Precious gives an audible gasp, and I see the flashlight whisk back to the larger lump. “How dare you?! You – you hot pink indigo!” she hisses.
This time I do laugh. While I'm clutching my stomach from the weight of my laughter, they both scream and throw the blanket off them.
“Mama!” they cry as they rush over to me.
Their little arms wrap around my body. As I hug them back, I kiss the tops of their freshly cleaned heads. “What are you two doing?”
Zabien holds me tighter and sobs, “I'm sorry, Mama! Please, don't get us in trouble.”
Precious has the opposite reaction. Instead, she stubs her foot into the ground and avoids my eyes. I sigh and look hard at her. “Do you have any explanations, Precious?” I ask sternly.
“Well … ” she hesitates.
Zabien, however, has no such qualms. He cries out, “We were – we were using colorful language!” Precious looks murderously at the little tattle. Then, he buries his face in my shirt and boohoos loud enough to wake-up Daniel.
Wiping sleep from his eyes, Daniel stumbles into the room. In his worry, he clips the door-frame and agitatedly flicks the light on. “Is everyone alright?” he asks.
“Mhmm,” I answer, rubbing his shoulder while trying to pacify Zabien. “These two were using some 'colorful' language, though.” My eyes glint with laughter as I tell Daniel, and he understands what I mean.

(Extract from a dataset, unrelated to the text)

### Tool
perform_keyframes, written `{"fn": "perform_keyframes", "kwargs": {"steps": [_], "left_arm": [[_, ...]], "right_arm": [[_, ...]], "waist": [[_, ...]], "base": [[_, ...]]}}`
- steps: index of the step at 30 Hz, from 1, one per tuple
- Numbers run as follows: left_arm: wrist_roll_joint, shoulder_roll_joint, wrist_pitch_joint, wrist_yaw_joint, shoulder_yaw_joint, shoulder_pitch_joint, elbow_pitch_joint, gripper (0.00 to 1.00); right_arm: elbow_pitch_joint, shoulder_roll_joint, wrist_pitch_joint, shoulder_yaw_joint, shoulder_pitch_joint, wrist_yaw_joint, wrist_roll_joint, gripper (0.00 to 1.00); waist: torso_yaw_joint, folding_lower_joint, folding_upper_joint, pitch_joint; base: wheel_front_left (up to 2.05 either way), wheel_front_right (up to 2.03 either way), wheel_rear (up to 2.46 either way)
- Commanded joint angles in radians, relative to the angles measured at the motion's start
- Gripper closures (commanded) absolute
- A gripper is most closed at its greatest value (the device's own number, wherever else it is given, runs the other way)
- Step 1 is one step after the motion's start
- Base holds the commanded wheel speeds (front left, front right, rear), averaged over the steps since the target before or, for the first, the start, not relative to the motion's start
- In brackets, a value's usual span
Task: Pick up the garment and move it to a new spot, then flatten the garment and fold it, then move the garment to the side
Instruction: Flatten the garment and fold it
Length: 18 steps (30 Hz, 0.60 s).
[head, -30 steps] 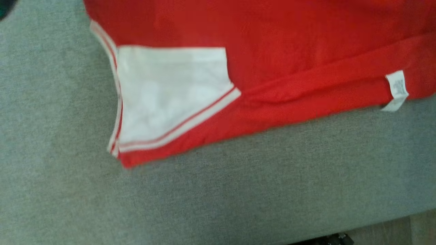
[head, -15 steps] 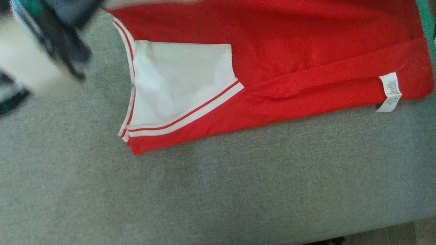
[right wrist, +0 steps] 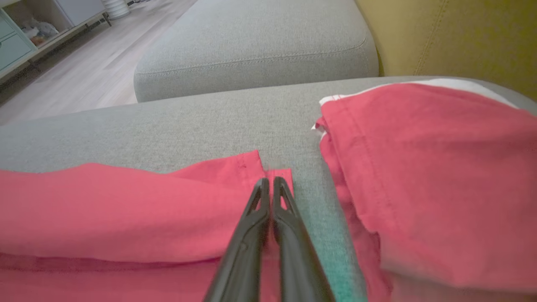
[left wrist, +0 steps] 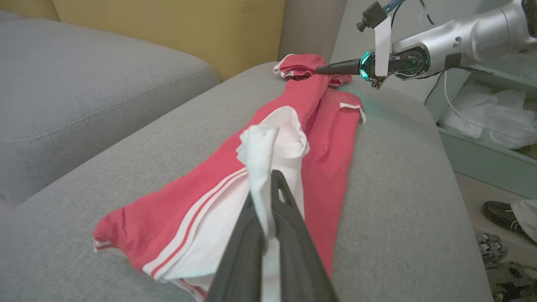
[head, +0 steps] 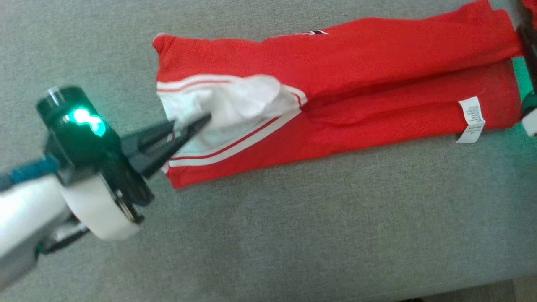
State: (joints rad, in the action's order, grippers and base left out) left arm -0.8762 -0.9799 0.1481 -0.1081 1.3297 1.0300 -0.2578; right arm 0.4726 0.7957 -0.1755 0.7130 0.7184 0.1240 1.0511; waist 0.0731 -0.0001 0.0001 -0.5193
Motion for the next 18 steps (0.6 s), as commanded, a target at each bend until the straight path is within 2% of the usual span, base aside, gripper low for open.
{"fn": "perform_keyframes", "kwargs": {"steps": [1, 3, 4, 5, 6, 7, 8, 10, 13, 16, 18], "left_arm": [[0.029, -0.028, 0.01, 0.007, -0.05, -0.004, -0.018, 1.0], [0.059, 0.002, 0.027, 0.008, -0.05, -0.04, -0.005, 1.0], [0.067, 0.019, 0.032, 0.009, -0.05, -0.056, 0.009, 0.95], [0.078, 0.036, 0.037, 0.009, -0.05, -0.07, 0.025, 0.78], [0.087, 0.054, 0.041, 0.011, -0.05, -0.083, 0.045, 0.4], [0.094, 0.071, 0.044, 0.013, -0.05, -0.095, 0.067, 0.0], [0.111, 0.086, 0.047, 0.02, -0.05, -0.103, 0.089, 0.0], [0.15, 0.114, 0.059, 0.041, -0.05, -0.119, 0.133, 0.0], [0.211, 0.146, 0.079, 0.098, -0.05, -0.149, 0.19, 0.0], [0.224, 0.178, 0.104, 0.196, -0.087, -0.203, 0.219, 0.0], [0.218, 0.209, 0.112, 0.279, -0.148, -0.254, 0.215, 0.0]], "right_arm": [[-0.013, 0.043, 0.004, -0.012, -0.045, 0.007, -0.005, 1.0], [-0.006, 0.032, 0.013, -0.022, -0.068, 0.007, -0.011, 1.0], [0.002, 0.024, 0.015, -0.028, -0.076, 0.007, -0.017, 1.0], [0.012, 0.014, 0.014, -0.035, -0.082, 0.007, -0.025, 0.89], [0.022, 0.001, 0.014, -0.045, -0.088, 0.007, -0.027, 0.56], [0.028, -0.011, 0.013, -0.053, -0.095, 0.007, -0.03, 0.09], [0.036, -0.023, 0.003, -0.067, -0.1, 0.007, -0.034, 0.0], [0.051, -0.047, -0.021, -0.098, -0.114, 0.007, -0.043, 0.0], [0.056, -0.074, -0.057, -0.15, -0.155, 0.007, -0.061, 0.0], [0.044, -0.1, -0.08, -0.229, -0.218, 0.007, -0.094, 0.0], [0.028, -0.124, -0.084, -0.295, -0.27, 0.007, -0.126, 0.0]], "waist": [[-0.003, 0.0001, -0.0001, -0.001], [-0.007, 0.0001, -0.0001, 0.0], [-0.009, 0.0001, -0.0001, 0.0], [-0.01, 0.0001, -0.0001, 0.0], [-0.012, 0.0001, -0.0001, 0.001], [-0.013, 0.0001, -0.0001, 0.003], [-0.014, 0.0001, -0.0001, 0.006], [-0.016, 0.0001, -0.0001, 0.013], [-0.024, 0.0001, -0.0001, 0.033], [-0.035, 0.0001, -0.0001, 0.058], [-0.045, 0.0001, -0.0001, 0.075]], "base": [[0.0, 0.0, 0.0], [0.0, 0.0, 0.0], [0.0, 0.0, 0.0], [0.0, 0.0, 0.0], [0.0, 0.0, 0.0], [0.0, 0.0, 0.0], [0.0, 0.0, 0.0], [0.0, 0.0, 0.0], [0.0, 0.0, 0.0], [0.0, 0.0, 0.0], [0.0, 0.0, 0.0]]}}
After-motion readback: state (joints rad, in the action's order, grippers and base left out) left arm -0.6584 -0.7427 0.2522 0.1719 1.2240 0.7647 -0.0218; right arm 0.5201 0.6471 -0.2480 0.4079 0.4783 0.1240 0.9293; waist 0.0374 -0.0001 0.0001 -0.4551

“Little rascals,” he crows out. With one arm, he sweeps up Precious and uses the other to tickle her. She screams and shrieks. Then, Zabien runs around giggling as he tries to escape the same fate. We chase the little guys, catch them, tickle them, kiss them, and repeat until everyone ends up sleeping in mine and Daniel's bed.
I don't mind. Even though there's little privacy and the bed is uncomfortably cramped and it's one o’clock and I still can't sleep, I smile. I think about all the events of the day. All of the mistakes. All of the misunderstandings. And, somehow, I smile. Somethings don't change no matter how old you get. Like loving pizza, people being on different pages is inevitable. People are different. And, that's good, but sometimes it means we disagree or don't understand each other or even refuse to understand the other person's point of view. Maybe I should be thinking about how I could fix these perpetual flaws in myself, but I actually find comfort in them. I don't know why. It's against everything I believe in. Maybe it's because I’m human, but I don't really care. All I can think about is how I’m dying for another slice of pizza.